Fusillade à l'aéroport de Bastia : six interpellations en Haute-Corse et près de Marseille

Fusillade à l'aéroport de Bastia : six interpellations en Haute-Corse et près de Marseille
L'aéroport de Bastia (Haute-Corse) avait été en décembre dernier le théâtre d'un double assassinat, sous les yeux des passagers tout juste débarqués d'Orly.

leparisien.fr, publié le mardi 12 juin 2018 à 12h17

Les enquêteurs pensent par ailleurs avoir identifié le tireur, fils d'une figure du banditisme corse.

Les employés de l'aéroport de Poretta (Haute-Corse) se souviennent encore de la brève panique suscitée par ces tirs à la sortie des passagers du vol Paris Orly-Bastia. Vers 11h20 le 5 décembre dernier, deux hommes tombaient en effet sous les balles près du dépose-minute de l'aérogare, sous les yeux ébahis des quelques insulaires tout juste débarqués de la Capitale.
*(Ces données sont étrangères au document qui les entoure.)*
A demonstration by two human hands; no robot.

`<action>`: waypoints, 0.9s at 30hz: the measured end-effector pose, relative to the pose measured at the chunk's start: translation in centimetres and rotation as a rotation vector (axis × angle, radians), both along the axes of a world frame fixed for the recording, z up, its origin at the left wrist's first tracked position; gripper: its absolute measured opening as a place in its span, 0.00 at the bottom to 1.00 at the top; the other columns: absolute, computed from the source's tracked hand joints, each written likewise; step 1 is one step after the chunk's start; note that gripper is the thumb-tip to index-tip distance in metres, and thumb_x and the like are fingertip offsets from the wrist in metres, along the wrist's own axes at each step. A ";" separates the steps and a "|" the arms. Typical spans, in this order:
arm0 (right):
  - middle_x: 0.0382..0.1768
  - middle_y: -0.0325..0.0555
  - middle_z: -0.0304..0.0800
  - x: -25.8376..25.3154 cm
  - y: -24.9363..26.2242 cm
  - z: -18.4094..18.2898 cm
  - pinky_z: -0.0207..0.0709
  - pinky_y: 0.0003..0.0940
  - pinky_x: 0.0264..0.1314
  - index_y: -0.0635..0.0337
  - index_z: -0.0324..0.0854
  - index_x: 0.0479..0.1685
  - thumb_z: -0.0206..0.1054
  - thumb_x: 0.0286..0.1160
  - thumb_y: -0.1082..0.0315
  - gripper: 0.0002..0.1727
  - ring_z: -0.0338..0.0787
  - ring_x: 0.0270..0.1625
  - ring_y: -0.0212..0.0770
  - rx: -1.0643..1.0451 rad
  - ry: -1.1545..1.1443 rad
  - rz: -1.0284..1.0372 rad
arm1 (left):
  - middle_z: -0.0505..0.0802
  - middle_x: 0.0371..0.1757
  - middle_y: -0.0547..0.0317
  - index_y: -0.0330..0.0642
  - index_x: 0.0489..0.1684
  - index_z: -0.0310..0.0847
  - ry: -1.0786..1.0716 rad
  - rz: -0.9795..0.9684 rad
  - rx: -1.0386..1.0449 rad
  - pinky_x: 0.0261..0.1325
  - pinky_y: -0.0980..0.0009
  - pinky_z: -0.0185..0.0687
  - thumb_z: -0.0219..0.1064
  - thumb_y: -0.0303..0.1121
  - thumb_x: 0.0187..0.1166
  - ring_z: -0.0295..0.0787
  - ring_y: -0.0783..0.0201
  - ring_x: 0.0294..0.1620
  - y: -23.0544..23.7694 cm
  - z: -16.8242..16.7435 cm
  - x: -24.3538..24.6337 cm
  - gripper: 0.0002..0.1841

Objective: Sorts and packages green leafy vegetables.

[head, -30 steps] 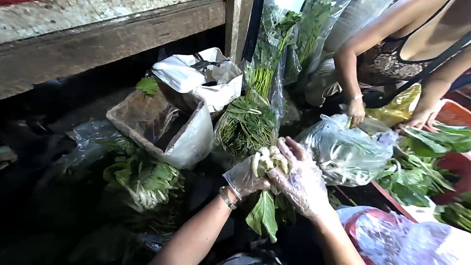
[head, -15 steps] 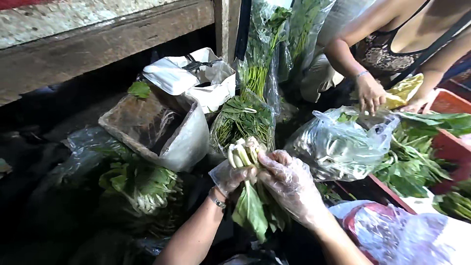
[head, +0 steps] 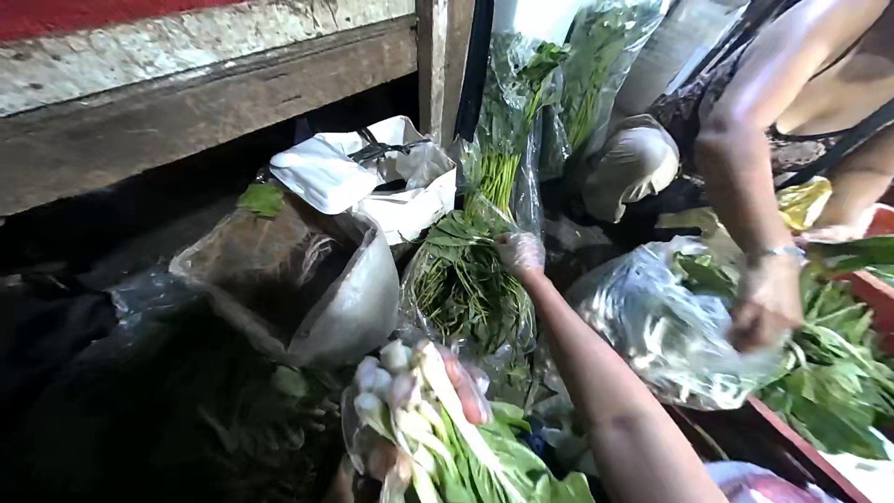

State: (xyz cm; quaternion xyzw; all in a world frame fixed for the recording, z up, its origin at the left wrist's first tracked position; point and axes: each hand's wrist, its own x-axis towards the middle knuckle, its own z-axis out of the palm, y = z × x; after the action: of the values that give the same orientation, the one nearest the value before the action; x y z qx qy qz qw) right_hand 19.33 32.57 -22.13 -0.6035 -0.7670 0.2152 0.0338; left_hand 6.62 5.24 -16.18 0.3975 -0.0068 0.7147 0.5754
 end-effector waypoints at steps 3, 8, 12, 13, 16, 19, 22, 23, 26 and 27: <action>0.77 0.59 0.79 -2.1 0.7 -1.9 0.73 0.70 0.72 0.46 0.83 0.74 0.63 0.84 0.55 0.22 0.80 0.76 0.65 -0.020 -0.065 -0.010 | 0.95 0.46 0.53 0.42 0.60 0.85 0.025 -0.069 -0.061 0.68 0.52 0.80 0.65 0.55 0.78 0.92 0.54 0.52 0.1 -0.2 -0.5 0.26; 0.69 0.59 0.85 -2.0 1.8 -2.6 0.75 0.73 0.68 0.51 0.88 0.62 0.70 0.76 0.50 0.21 0.84 0.71 0.65 -0.041 -0.103 -0.029 | 0.95 0.45 0.50 0.38 0.56 0.84 -0.012 -0.069 -0.085 0.66 0.56 0.81 0.67 0.49 0.80 0.92 0.55 0.50 0.0 0.0 0.3 0.22; 0.49 0.60 0.94 0.1 0.6 0.8 0.79 0.70 0.58 0.55 0.89 0.56 0.73 0.74 0.56 0.17 0.92 0.56 0.62 0.087 0.198 0.011 | 0.94 0.43 0.50 0.38 0.57 0.83 0.025 0.046 -0.082 0.64 0.57 0.83 0.71 0.50 0.75 0.92 0.55 0.48 -0.3 -0.5 1.3 0.24; 0.47 0.61 0.93 1.0 0.1 1.8 0.81 0.65 0.57 0.62 0.88 0.55 0.74 0.74 0.62 0.16 0.92 0.52 0.59 0.125 0.414 0.025 | 0.94 0.45 0.50 0.39 0.59 0.83 0.083 0.032 -0.107 0.65 0.57 0.83 0.72 0.49 0.74 0.92 0.55 0.51 -0.4 -0.4 0.8 0.25; 0.46 0.47 0.93 3.7 -0.4 5.0 0.87 0.37 0.52 0.65 0.83 0.58 0.70 0.76 0.67 0.15 0.91 0.45 0.34 0.061 0.964 -0.042 | 0.94 0.58 0.53 0.44 0.69 0.80 0.283 0.044 -0.085 0.69 0.60 0.85 0.79 0.51 0.69 0.91 0.57 0.61 -0.3 -0.9 -0.9 0.32; 0.51 0.42 0.91 7.1 -2.6 10.1 0.87 0.33 0.52 0.62 0.79 0.66 0.62 0.83 0.63 0.18 0.90 0.47 0.32 -0.036 1.188 -0.095 | 0.95 0.56 0.70 0.52 0.63 0.85 0.443 0.295 -0.260 0.64 0.77 0.84 0.76 0.55 0.69 0.91 0.76 0.58 -1.4 -1.2 -0.8 0.27; 0.53 0.38 0.91 11.1 -5.7 13.9 0.86 0.31 0.54 0.61 0.79 0.66 0.57 0.82 0.60 0.20 0.89 0.49 0.30 0.058 1.244 0.007 | 0.95 0.58 0.61 0.42 0.68 0.77 0.383 0.373 -0.362 0.66 0.67 0.87 0.80 0.56 0.64 0.92 0.65 0.59 -0.2 -0.4 0.1 0.37; 0.49 0.34 0.91 12.1 -7.5 15.5 0.85 0.27 0.51 0.59 0.80 0.65 0.56 0.84 0.61 0.18 0.88 0.46 0.26 0.102 1.196 0.019 | 0.94 0.58 0.60 0.37 0.69 0.74 0.396 0.398 -0.379 0.66 0.67 0.87 0.80 0.58 0.63 0.92 0.65 0.59 0.0 -0.6 0.4 0.41; 0.38 0.28 0.91 13.8 -14.2 20.1 0.84 0.18 0.35 0.58 0.83 0.67 0.62 0.85 0.62 0.17 0.86 0.32 0.19 0.186 0.914 0.061 | 0.95 0.54 0.58 0.29 0.68 0.70 0.428 0.424 -0.441 0.63 0.69 0.88 0.81 0.60 0.59 0.92 0.67 0.56 -0.1 -0.8 1.2 0.47; 0.38 0.29 0.92 13.9 -16.1 20.7 0.85 0.20 0.34 0.59 0.84 0.65 0.65 0.82 0.64 0.17 0.87 0.32 0.20 0.200 0.871 0.121 | 0.94 0.52 0.60 0.27 0.67 0.69 0.456 0.437 -0.498 0.62 0.72 0.87 0.82 0.62 0.56 0.92 0.71 0.54 -0.3 -0.8 1.6 0.50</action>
State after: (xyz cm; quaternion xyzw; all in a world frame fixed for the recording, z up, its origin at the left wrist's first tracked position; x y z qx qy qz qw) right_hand 33.26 16.44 -1.41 -0.4048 -0.7322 0.3753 0.3990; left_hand 8.19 4.97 -17.00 0.3864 0.3791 0.6934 0.4755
Ce mardi, sept mois après cette vision d'horreur, des réponses seront peut-être apportées sur ce double assassinat qui ciblait deux figures du banditisme corse.

En effet, selon M6, six personnes ont été interpellées dans la matinée entre la région marseillaise et la Haute-Corse dans le cadre de cette enquête sur la mort d'Antoine Quilichini, 49 ans, dit « Tony le Boucher », et Jean-Luc Codaccioni, 59 ans, surnommé « Johnny ». A l'époque, le premier était venu chercher le second à l'aéroport tandis qu'il bénéficiait d'une permission de sortie de la prison insulaire de Borgo, où il purgeait une peine de quatre ans.

Un suspect du côté de la Brise de mer

Par ailleurs, selon Le Point, Christophe Guazzelli, fils de Francis, une figure de la Brise de mer tué en 2009, est suspecté d'être le tireur présumé. Il a été mis en examen avec son frère Richard après un précédent coup de filet, la semaine dernière.

Christophe Guazzelli, ex-joueur professionnel de football sous les couleurs du FC Nantes, aurait selon le journal fait valoir son droit au silence au cours de sa garde à vue. Mais les enquêteurs de la Brigade nationale de lutte contre la criminalité organisée corse (BNLCOC) et de la direction régionale de la police judiciaire (DRPJ) d'Ajaccio seraient en train de recoller les morceaux du puzzle. Notamment grâce à un coup de pouce du hasard puisque la veille de la fusillade bastiaise, des enquêteurs de la Direction centrale de la police judiciaire (DCPJ) qui étaient en planque dans le cadre d'un trafic de stupéfiants avaient noté des mouvement suspects autour d'une voiture qui a ensuite été retrouvée calcinée une heure après le double meurtre.